Quote the full listing word for word.

────────────────

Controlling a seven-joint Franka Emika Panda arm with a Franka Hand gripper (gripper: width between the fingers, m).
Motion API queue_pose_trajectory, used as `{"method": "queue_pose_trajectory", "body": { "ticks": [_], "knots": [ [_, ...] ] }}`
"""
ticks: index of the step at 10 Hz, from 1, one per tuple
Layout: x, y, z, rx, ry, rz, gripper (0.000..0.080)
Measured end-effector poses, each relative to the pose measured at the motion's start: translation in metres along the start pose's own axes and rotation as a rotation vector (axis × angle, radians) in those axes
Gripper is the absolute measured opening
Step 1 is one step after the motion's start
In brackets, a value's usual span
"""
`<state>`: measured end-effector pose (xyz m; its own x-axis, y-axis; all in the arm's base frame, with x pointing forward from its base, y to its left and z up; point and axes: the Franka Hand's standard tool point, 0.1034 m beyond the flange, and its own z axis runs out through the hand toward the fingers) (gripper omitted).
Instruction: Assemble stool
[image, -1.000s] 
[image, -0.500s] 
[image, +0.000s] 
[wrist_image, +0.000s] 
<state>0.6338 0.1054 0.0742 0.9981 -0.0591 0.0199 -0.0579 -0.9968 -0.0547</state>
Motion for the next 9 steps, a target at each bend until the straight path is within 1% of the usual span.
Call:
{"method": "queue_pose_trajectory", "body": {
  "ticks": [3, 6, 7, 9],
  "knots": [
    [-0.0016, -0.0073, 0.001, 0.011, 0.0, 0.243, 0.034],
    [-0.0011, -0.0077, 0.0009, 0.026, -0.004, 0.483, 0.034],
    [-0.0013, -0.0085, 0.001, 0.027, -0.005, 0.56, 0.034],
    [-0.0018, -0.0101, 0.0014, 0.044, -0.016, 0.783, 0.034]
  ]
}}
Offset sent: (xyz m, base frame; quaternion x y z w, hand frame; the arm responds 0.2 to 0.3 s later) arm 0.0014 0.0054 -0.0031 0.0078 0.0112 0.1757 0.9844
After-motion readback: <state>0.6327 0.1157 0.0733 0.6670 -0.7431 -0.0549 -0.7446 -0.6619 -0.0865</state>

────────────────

Reply to the task:
Controlling a seven-joint Franka Emika Panda arm with a Franka Hand gripper (gripper: width between the fingers, m).
Motion API queue_pose_trajectory, used as `{"method": "queue_pose_trajectory", "body": { "ticks": [_], "knots": [ [_, ...] ] }}`
"""
ticks: index of the step at 10 Hz, from 1, one per tuple
Layout: x, y, z, rx, ry, rz, gripper (0.000..0.080)
Measured end-effector poses, each relative to the pose measured at the motion's start: translation in metres along the start pose's own axes and rotation as a rotation vector (axis × angle, radians) in those axes
Gripper is the absolute measured opening
Step 1 is one step after the motion's start
In brackets, a value's usual span
"""
`<state>`: measured end-effector pose (xyz m; its own x-axis, y-axis; all in the arm's base frame, with x pointing forward from its base, y to its left and z up; point and axes: the Franka Hand's standard tool point, 0.1034 m beyond the flange, and its own z axis runs out through the hand toward the fingers) (gripper omitted).
Instruction: Assemble stool
[image, -1.000s] 
[image, -0.500s] 
[image, +0.000s] 
[wrist_image, +0.000s] 
<state>0.6338 0.1054 0.0742 0.9981 -0.0591 0.0199 -0.0579 -0.9968 -0.0547</state>
Motion for the next 9 steps, a target at each bend until the straight path is within 1% of the usual span.
Call:
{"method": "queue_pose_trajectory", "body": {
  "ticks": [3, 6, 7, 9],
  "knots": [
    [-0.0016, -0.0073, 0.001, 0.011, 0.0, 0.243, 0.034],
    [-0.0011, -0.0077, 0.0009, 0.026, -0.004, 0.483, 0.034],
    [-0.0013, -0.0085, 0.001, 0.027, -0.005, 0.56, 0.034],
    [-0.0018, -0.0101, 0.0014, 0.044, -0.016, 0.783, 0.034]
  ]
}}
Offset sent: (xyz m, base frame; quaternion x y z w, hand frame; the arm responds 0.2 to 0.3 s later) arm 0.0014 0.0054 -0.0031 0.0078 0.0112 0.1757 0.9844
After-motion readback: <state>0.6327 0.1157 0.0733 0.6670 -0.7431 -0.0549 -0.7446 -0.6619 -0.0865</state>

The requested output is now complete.